I’m not jumping through hoops when I’m not doing anything wrong. SPF, DMARC, DKIM, IP address not on a blacklist, and I send zero spam. Only human-written client communications 1:1.

So, my clients with hotmail.com addresses don’t get emails from me. I can call them, they can call me.

danayfm 9 hours ago||
I was getting spam called constantly every 5 minutes (blocked by Google call screening) and the attackers made an error if sending a message with their AWS bucket url. I was able to submit an abuse report to Amazon and puff Amazon dismantled the entire spam group. No more spam since then.
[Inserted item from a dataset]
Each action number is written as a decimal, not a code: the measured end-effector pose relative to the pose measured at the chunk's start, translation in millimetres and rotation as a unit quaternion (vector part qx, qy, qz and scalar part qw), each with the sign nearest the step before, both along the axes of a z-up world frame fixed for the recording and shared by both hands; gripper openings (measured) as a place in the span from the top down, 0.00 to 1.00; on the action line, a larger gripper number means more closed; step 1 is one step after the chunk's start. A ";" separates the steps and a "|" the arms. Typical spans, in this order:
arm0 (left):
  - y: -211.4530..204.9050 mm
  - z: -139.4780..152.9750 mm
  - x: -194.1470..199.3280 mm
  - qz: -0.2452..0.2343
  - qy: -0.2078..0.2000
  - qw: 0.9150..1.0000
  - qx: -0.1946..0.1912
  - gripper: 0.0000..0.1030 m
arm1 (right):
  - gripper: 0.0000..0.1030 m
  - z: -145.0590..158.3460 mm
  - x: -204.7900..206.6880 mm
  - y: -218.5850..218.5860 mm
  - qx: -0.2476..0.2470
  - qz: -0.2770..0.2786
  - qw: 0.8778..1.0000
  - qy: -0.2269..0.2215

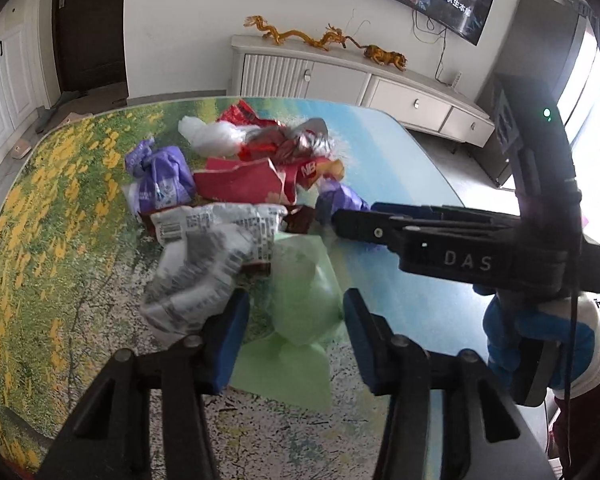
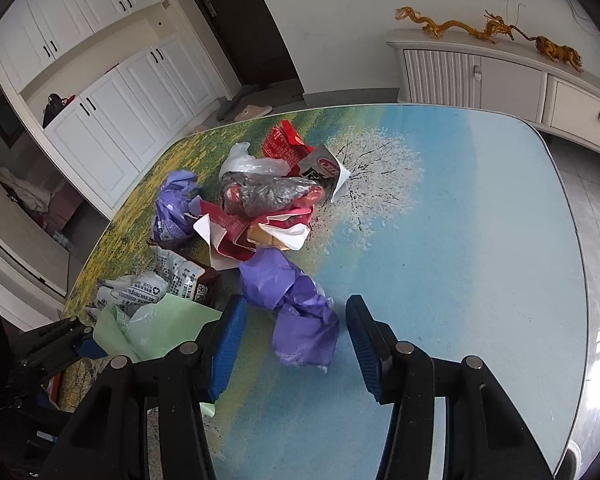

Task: Collect trash
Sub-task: 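Grasp the purple bag with the right tool while the left tool grasps the green paper, then carry both items over the bin and open both tools to drop them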

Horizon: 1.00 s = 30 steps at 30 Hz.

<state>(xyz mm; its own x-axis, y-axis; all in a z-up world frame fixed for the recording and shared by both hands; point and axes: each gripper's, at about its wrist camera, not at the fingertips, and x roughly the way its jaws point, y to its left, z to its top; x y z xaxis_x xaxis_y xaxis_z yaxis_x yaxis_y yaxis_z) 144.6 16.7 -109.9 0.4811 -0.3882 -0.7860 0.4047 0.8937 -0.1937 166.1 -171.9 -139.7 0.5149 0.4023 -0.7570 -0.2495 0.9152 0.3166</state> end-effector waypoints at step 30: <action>16.2 78.3 -54.6 -0.010 -0.064 0.993 -0.098 0.74 | 0.73 70.5 -165.9 -74.1 0.043 -0.132 0.987 -0.082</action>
<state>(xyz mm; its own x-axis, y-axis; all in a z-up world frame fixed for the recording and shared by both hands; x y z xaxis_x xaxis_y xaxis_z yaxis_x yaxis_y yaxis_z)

Maybe try saying the spam has porn or inappropriate images?

cpncrunch 12 hours ago||
gmail, outlook and salesforce create about 90% of the spam that gets through blacklists. Salesforce is simple to fix: I just block anything from salesforce from our network, as it just seems to be 100% used by spammers. Gmail and outlook are the major problem, as there is no way of addressing their spam issue.
nwellnhof 10 hours ago||
In my experience, everyone got their act together except Google. I also used to receive massive amounts of spam from Azure and Sendgrid but this eventually stopped. Now 80% of the spam I receive is from the Google network, mainly Google Cloud.
GoblinSlayer 6 hours ago|||
You mean you receive unsigned email from a VPS in Google Cloud?
throwaway290 10 hours ago||||
> In my experience, everyone got their act together except Google.

I remember a bunch of spam and fishing emails from weird Outlook addresses. Don't remember any from Google.
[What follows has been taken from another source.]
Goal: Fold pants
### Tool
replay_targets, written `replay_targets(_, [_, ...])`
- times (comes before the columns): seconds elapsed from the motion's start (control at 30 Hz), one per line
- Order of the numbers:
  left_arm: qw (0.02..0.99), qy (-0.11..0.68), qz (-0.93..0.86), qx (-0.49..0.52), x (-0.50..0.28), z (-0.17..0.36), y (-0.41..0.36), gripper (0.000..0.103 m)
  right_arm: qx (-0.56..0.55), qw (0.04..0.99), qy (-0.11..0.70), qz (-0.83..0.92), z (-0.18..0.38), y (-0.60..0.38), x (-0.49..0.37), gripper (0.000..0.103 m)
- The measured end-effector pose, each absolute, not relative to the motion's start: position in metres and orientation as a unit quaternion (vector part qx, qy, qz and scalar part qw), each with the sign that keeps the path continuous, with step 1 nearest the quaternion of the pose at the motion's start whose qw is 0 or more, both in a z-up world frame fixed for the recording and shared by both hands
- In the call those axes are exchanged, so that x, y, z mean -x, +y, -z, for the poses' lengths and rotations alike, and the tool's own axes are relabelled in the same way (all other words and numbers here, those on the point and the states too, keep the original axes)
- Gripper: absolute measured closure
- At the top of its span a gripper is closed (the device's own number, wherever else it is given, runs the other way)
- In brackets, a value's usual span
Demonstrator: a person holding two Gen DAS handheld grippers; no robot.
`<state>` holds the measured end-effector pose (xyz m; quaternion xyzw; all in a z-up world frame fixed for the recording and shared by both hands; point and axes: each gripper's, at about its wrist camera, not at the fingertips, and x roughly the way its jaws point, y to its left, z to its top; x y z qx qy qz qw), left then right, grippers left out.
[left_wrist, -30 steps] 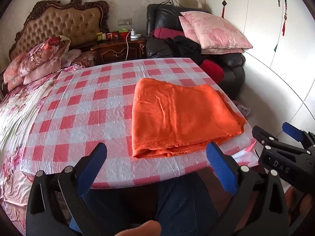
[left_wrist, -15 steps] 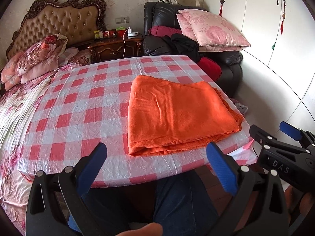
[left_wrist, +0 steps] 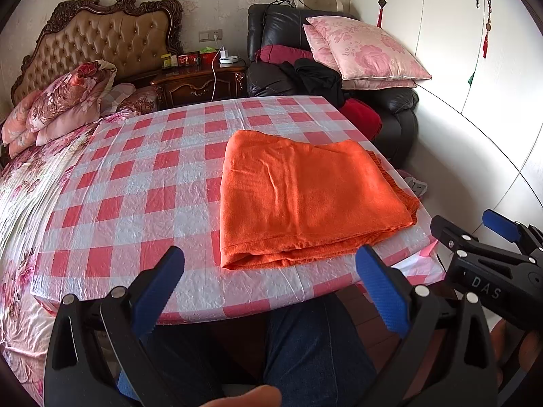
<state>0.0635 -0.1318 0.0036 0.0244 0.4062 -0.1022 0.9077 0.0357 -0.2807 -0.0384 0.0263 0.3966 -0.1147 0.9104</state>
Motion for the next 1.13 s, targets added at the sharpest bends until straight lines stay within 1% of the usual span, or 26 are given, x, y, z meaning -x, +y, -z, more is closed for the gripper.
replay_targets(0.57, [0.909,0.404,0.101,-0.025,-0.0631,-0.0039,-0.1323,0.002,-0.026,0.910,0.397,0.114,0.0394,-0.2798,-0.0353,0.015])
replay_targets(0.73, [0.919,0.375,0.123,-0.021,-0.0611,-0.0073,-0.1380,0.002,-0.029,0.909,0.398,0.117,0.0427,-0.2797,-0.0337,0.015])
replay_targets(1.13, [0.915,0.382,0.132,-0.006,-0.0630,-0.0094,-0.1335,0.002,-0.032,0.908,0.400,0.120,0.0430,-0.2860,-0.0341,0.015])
walletdrainer 10 hours ago|||
Why do you interpret that as everyone except Google getting their act together?

The obvious (and correct) explanation is deliverability. Spammers send from Google services because they can inbox, they don’t send from other services because those services will not inbox successfully.

cpncrunch 10 hours ago||
For me outlook is just as bad as google in terms of the spam that gets through my spam filters, as neither of them care much about abuse reports.
ceejayoz 9 hours ago|||
Yeah, Salesforce clearly has some kind of whitelisting at Gmail. I get so much nonsense from that domain.
Washuu 11 hours ago||
Add Mailchimp in there as well. I have never gotten an email from someone using Mailchimp that was not spam.
cpncrunch 11 hours ago||
Although they does have proper abuse policies and do take action against spammers. I don't get any spam from them (except perhaps the very occasional one), and I know businesses that use mailchimp and similar services for valid marketing (to previous customers). Just looking through my received mailbox, I see many legitimate emails from mailchimp.
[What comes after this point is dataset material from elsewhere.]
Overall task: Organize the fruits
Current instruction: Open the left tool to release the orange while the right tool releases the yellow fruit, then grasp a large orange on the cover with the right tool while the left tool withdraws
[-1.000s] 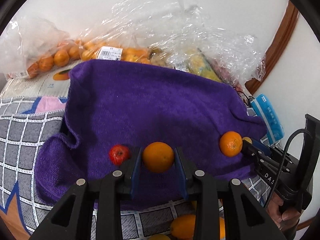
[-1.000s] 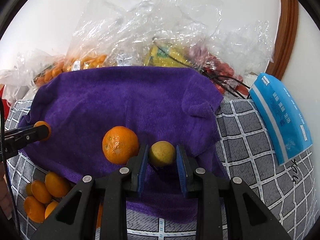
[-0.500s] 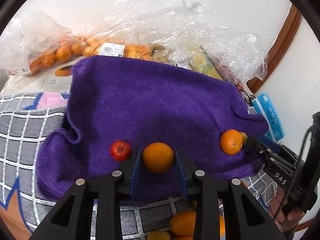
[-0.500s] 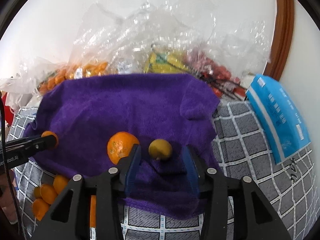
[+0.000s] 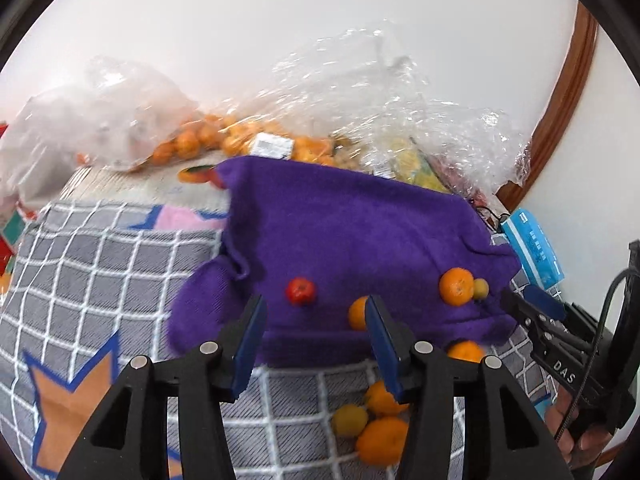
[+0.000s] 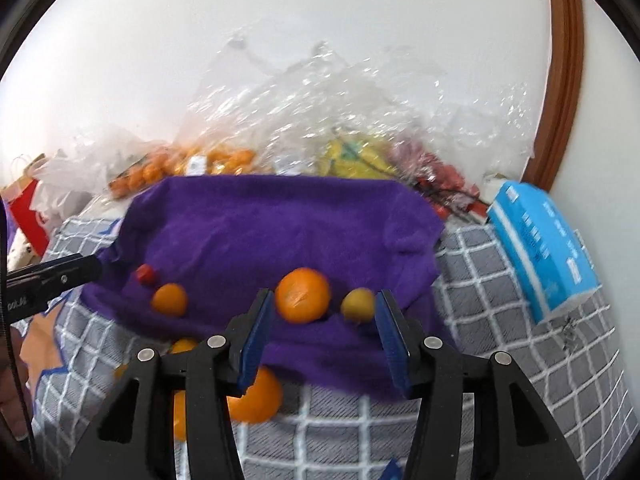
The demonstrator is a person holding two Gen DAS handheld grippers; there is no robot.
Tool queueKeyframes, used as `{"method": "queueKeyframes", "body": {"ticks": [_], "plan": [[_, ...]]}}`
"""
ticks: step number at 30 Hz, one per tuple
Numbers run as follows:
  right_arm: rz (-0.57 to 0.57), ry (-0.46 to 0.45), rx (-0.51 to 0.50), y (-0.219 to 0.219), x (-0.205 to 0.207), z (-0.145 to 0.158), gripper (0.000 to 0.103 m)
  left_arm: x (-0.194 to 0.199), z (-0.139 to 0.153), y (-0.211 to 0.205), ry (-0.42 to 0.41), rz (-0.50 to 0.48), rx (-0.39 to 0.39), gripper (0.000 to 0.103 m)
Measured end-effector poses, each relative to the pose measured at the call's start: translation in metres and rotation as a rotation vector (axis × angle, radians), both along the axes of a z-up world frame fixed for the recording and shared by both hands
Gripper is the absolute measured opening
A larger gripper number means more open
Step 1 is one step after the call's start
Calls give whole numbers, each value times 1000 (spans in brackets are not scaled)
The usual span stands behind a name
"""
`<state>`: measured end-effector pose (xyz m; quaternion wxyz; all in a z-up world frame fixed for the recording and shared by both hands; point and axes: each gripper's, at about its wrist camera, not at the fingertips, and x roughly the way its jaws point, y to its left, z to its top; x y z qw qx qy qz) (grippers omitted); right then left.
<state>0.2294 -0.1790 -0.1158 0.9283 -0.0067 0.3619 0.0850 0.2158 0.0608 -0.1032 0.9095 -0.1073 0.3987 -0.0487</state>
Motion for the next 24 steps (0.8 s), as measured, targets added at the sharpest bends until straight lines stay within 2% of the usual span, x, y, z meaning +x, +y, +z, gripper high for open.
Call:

I'm not denying that they are sometimes used by spammers, but they are definitely a legitimate operation that takes action against spammers if you report them.

monegator 12 hours ago||
Unfortunately, the only thing that would work is to hire a bot service that would report the offending account en masse.
dev_l1x_be 4 hours ago|
Google took over email when they reject legitimate emails sent by small email vendors and at the same time sending this much spam.